La dérive des dépenses publiques françaises

Avec un ratio de 56 % sur son PIB, la France est un des pays dont les dépenses publiques sont les plus élevées au monde. Mais très justement, on fait observer que notre pays a certaines particularités sociales et institutionnelles qui d’une certaine façon obligent à cette place importante de l’État dans la production de richesses. Par exemple, notre démographie, plus dynamique qu’ailleurs, qui oblige à des dépenses d’éducation plus importantes ; ou le choix français d’une éducation pré-primaire dès l’âge de 3 ans ; ou encore, notre système de retraite, qui compte comme prélèvements obligatoires les cotisations et donc comme dépenses publiques les pensions versées, alors que d’autres régimes de retraite, dont les cotisations sont tout autant obligatoires et dont les effets économiques sont identiques, ne figurent pas en dépenses publiques.

Donc, le niveau absolu de la dépense publique est un indicateur imparfait, et par conséquent contesté, de l’efficacité de la dépense.

C’est pourquoi il est plus commode de regarder le niveau relatif et son évolution. Le graphique qui suit présente l’évolution de l’écart du ratio dépenses publiques / PIB de 2007 à 2016, ceci par rapport à l’Allemagne, et par rapport à l’ensemble de la zone euro. Il est tiré de la Lettre introductive qu’a adressée la Banque de France en introduction à son rapport annuel 2016 (juillet 2017).

Ici, on est « à structure constante », du moins approximativement, et l’on gomme certaines des différences sociales ou institutionnelles qui faussent la vision. La France avait un écart de 5,5 points de PIB en 2000 avec le reste de la zone euro ; le voici à 8,7 points 16 ans après.
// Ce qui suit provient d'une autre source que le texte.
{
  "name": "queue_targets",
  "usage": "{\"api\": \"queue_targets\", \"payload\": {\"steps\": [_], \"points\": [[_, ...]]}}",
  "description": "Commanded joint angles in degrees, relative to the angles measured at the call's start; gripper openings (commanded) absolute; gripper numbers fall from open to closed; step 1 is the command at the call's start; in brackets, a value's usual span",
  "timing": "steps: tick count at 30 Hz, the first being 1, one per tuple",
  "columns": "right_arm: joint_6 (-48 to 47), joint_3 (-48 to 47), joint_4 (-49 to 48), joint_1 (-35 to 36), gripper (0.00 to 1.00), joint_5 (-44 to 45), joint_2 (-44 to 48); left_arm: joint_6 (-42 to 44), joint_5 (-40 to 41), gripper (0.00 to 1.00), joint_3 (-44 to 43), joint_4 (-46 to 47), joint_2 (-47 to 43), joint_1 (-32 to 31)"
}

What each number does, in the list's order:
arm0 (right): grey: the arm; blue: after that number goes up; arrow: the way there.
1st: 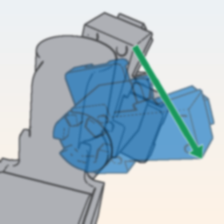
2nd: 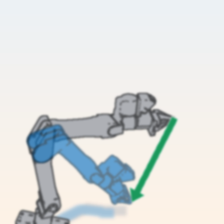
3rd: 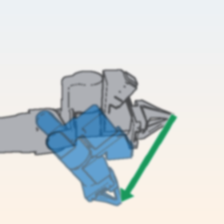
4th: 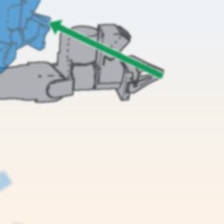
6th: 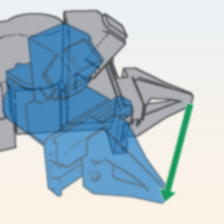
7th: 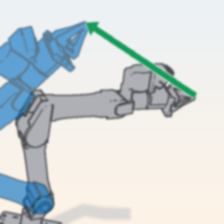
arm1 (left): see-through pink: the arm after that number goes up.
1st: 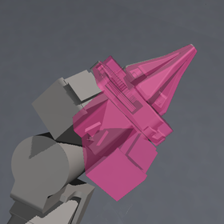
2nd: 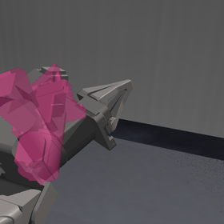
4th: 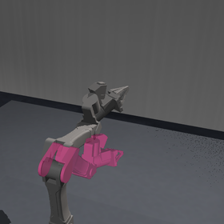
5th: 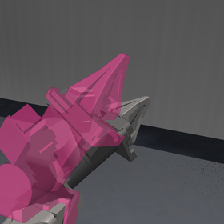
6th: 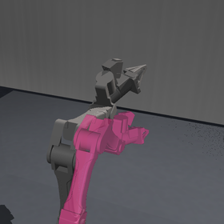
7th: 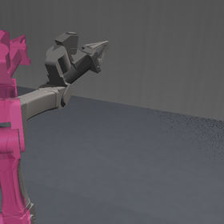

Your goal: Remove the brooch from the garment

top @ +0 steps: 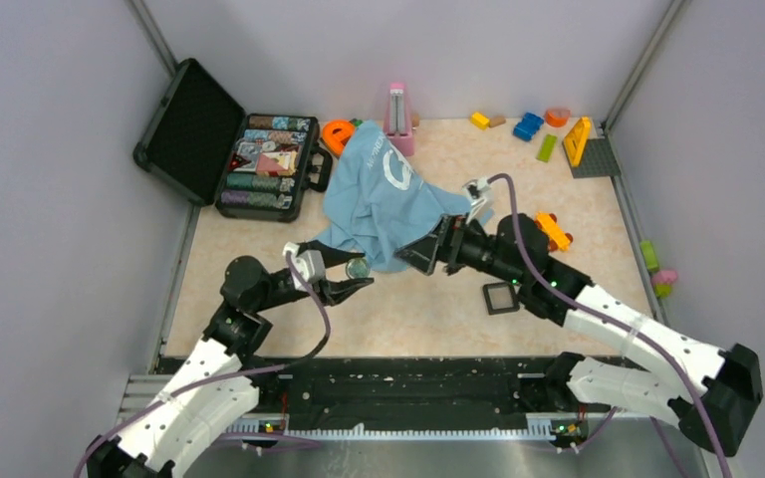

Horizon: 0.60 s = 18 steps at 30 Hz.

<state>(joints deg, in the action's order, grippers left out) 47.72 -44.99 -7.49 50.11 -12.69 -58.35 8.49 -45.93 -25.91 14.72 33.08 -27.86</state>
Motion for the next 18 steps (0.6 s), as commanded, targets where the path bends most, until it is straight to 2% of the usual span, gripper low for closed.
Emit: {"api": "queue_targets", "payload": {"steps": [1,4,6,8,10,14,18], "points": [[-9.17,-0.39,19.82,-9.90,0.94,5.45,6.03,-11.35,2.83,0.24,0.84,6.54,4.79,-0.10],[-12.01,0.10,26.90,-19.16,0.96,4.28,7.24,-17.49,7.08,0.27,0.74,7.33,8.87,-0.18],[-14.21,0.59,30.31,-22.92,0.98,6.75,7.36,-20.07,9.40,0.20,0.05,7.01,11.82,-0.17],[-15.17,1.21,31.85,-25.35,0.99,10.78,6.78,-20.96,10.30,0.07,-0.77,7.03,14.93,-0.13],[-13.23,2.01,33.28,-27.40,0.99,16.32,5.89,-21.54,10.31,0.00,-1.57,6.94,17.22,-0.12],[-10.87,5.30,33.12,-33.79,0.99,18.40,5.62,-25.44,13.81,0.00,-3.16,6.90,19.77,-0.09],[-10.96,8.00,32.96,-35.51,0.99,21.22,4.68,-28.25,15.60,0.00,-3.02,8.11,19.65,-0.07]]}}
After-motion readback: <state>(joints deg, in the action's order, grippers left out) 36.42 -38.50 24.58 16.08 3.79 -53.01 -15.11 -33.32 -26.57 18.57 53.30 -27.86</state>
Avec l’Allemagne, la dérive de l’écart (qui est donc le bon indicateur) est de près de 6 points de PIB.

Pour aller plus loin dans l’analyse, on renvoie le lecteur à un article important : « L’écart de dépenses publiques entre la France et l’Allemagne », in Rue de la Banque, N° 46, juillet 2017, par Marie Aouriri et Héloïse Tournoux, de la Banque de France. Il est dit :

« Environ la moitié de l’écart entre la France et l’Allemagne s’explique par des choix comptables, d’organisation public/privé ou des différences démographiques ».

La conjoncture économique joue aussi son rôle, à savoir l’évolution du PIB par habitant, sensiblement plus élevée en Allemagne, et qui permet d’atténuer certaines dépenses comme le chômage. Les importantes réformes de la retraite en Allemagne ont réussi à fortement contenir les dépenses qui lui sont liées, alors que la France, malgré ses réformes, a poursuivi sa trajectoire de croissance. Les dépenses pour le logement et les « dépenses fiscales » (exonérations fiscales aux entreprises principalement) sont deux autres postes divergents. Ces dernières ont crû en France considérablement, alors qu’elles ont été supprimées en Allemagne.